The Miami Herald
March 28, 2000
 
 
Grass-roots support for Elian takes on a defiant tone

 BY ALFONSO CHARDY, ANA ACLE AND ANDRES VIGLUCCI

 After months of pledging to abide by court decisions in the Elian Gonzalez case,
 supporters of the boy's Miami relatives are increasingly suggesting they are
 prepared to defy the government if it moves to return the boy to Cuba.

 Amid angry rhetoric, much of it aimed at U.S. Attorney General Janet Reno,
 demonstrators revived talk Monday about creating a human chain around the
 family's Little Havana house to prevent the boy's removal. While some exile
 leaders promised demonstrations would be peaceful, pronouncements in a
 press release by the Cuban American National Foundation and callers and
 commentators on Spanish-language radio raised the specter of violence by
 accusing Reno of trying to provoke ''another Waco.''

 For the first time, lawyers for the boy's Miami relatives hinted that their clients
 may not be ready to turn Elian over to immigration authorities for his return to
 Cuba if they lose their appeal of a federal court order upholding Reno's authority
 to send Elian home.

 STILL HOLDING ON

 Linda Osberg-Braun, a member of the family's legal team, said the relatives
 are not ready to consider surrendering Elian. ''The family is not psychologically
 prepared to lose the appeal,'' she said.

 The ratcheting-up of exile emotion comes as the government, armed with the
 authority of last week's federal court decision, tightened the legal vise on the
 relatives.

 The anxiety of a day of legal brinkmanship was briefly eased when the appeals
 court Monday evening granted the family's lawyers more time than the
 government wanted for the appeal. But the government quickly quashed the
 widely shared assumption that it would back off its threat to revoke Elian's parole
 Thursday.

 A TOUGH STAND

 All day Monday, demonstrators vowed to stand in the way of federal officials
 seeking to remove Elian from his relatives' Little Havana home.

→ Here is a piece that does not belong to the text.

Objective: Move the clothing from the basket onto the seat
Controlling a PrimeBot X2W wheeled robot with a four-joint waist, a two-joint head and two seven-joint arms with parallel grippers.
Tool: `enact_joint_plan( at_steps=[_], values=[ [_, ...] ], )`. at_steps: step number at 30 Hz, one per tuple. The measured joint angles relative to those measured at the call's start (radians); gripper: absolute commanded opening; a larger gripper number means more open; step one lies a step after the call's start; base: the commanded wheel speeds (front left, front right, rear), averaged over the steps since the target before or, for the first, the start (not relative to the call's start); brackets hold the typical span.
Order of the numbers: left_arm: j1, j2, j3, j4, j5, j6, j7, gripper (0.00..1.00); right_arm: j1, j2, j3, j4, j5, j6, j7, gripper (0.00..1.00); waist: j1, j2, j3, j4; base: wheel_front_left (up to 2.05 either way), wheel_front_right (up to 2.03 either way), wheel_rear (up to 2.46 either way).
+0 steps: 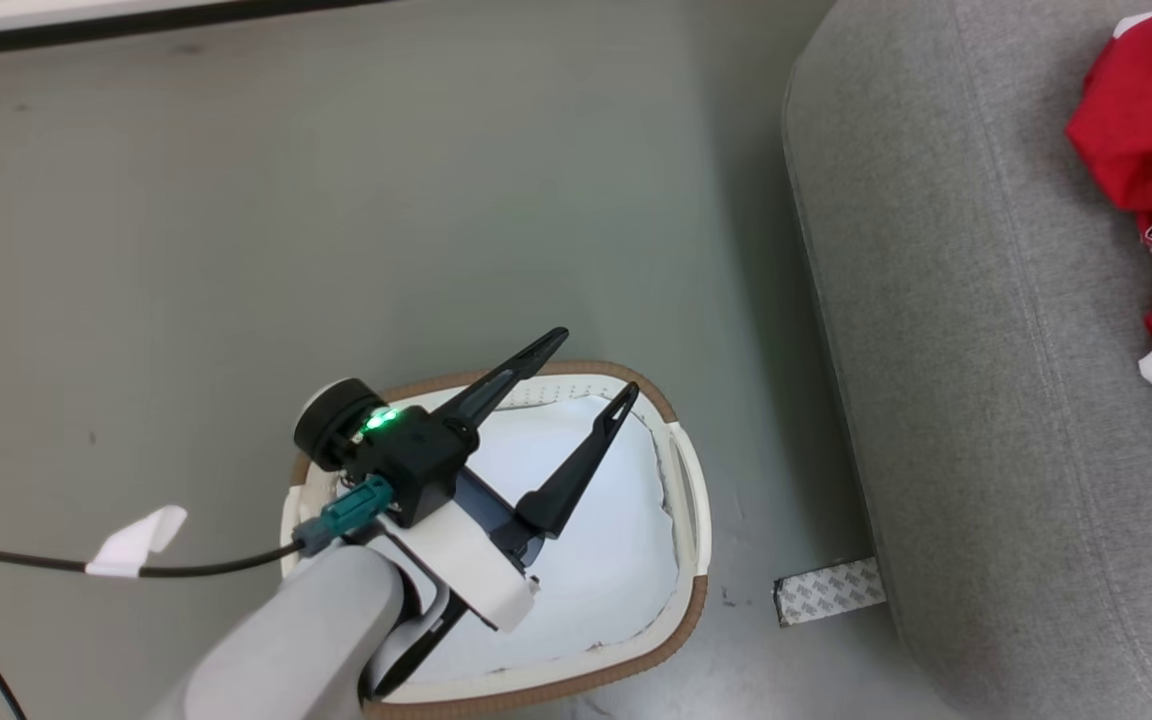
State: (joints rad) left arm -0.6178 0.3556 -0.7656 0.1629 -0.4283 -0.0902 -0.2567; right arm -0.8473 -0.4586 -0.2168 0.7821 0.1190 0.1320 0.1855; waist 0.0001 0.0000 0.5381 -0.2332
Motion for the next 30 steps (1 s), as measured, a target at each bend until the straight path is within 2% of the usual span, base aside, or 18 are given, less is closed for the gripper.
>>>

 Plans were already afoot for a ''human cross'' demonstration organized by a group
 of six Catholic priests and six Protestant pastors at 9 p.m. Wednesday at
 Southwest Eighth Street and 22nd Avenue. Organizers described it as a prayer
 vigil.

 Rising tensions were evident. A Miami-Dade County police officer stood guard in
 his patrol car outside Reno's family home in southwest Miami-Dade. Some police
 officers reported that they had been told to keep their riot gear in their cars,
 although neither the county's nor Miami's police department was on formal alert.
 Elian didn't go to school, and his relatives spoke of home-schooling him -- a
 response, they said, to a passing mention in a weekend speech by Cuban
 President Fidel Castro that some on the island had suggested sending
 commandos to take the boy.

 MAYOR'S NO COMMENT

 Through a spokesman, County Mayor Alex Penelas declined to comment on the
 rising rhetorical temperature.

 ''I'm not sure he's heard the language,'' mayoral spokesman Juan Mendieta said.
 ''All we have to say is that our police officers are monitoring the developments.''

 Outside the Gonzalez home, about 100 people gathered behind police barricades
 erected to keep demonstrators away from the modest house.

 Police had to detonate a briefcase left near a palm tree in the impromptu press
 area in front of the Gonzalez home. It turned out to be a briefcase left behind by
 K.A. Paul, a religious leader who participated in an earlier news conference
 outside the house. The contents, including about $4,000 in cash, were
 undamaged.

 PROMINENT WORDS

 Key exile leaders shuttled in and out of the house, issuing harsh condemnations
 of Reno and immigration authorities.

 Jorge Mas Santos, the Foundation leader, said Reno's insistence on a shortened
 appeals process was a provocation to the exile community. In a press release,
 the influential lobbying group assailed the government for ''strong-arm tactics'' and
 charged that ''Ms. Reno's conduct appears to suggest she seeks only to provoke
 another Waco'' -- a reference to the FBI 1993 standoff at religious cult leader
 David Koresh's compound in which 80 people died in a controversial fire.

 ''If the appeals process is allowed, including a possible appeal to the Supreme
 Court, and this family is not forced to turn over the boy, then I believe the
 community will respect the decision,'' Mas said.

 But the relatives' attorneys were equivocal, saying only that they would ''comply
 with the law'' but suggesting they would try other unspecified legal tactics even if
 they lose in the federal courts.

 None of the attorneys would say specifically how they would raise other legal
 issues beyond the Supreme Court, the ultimate arbiter of legal precedent in the
 land.

 Herald staff writers Marika Lynch and Karl Ross contributed to this report.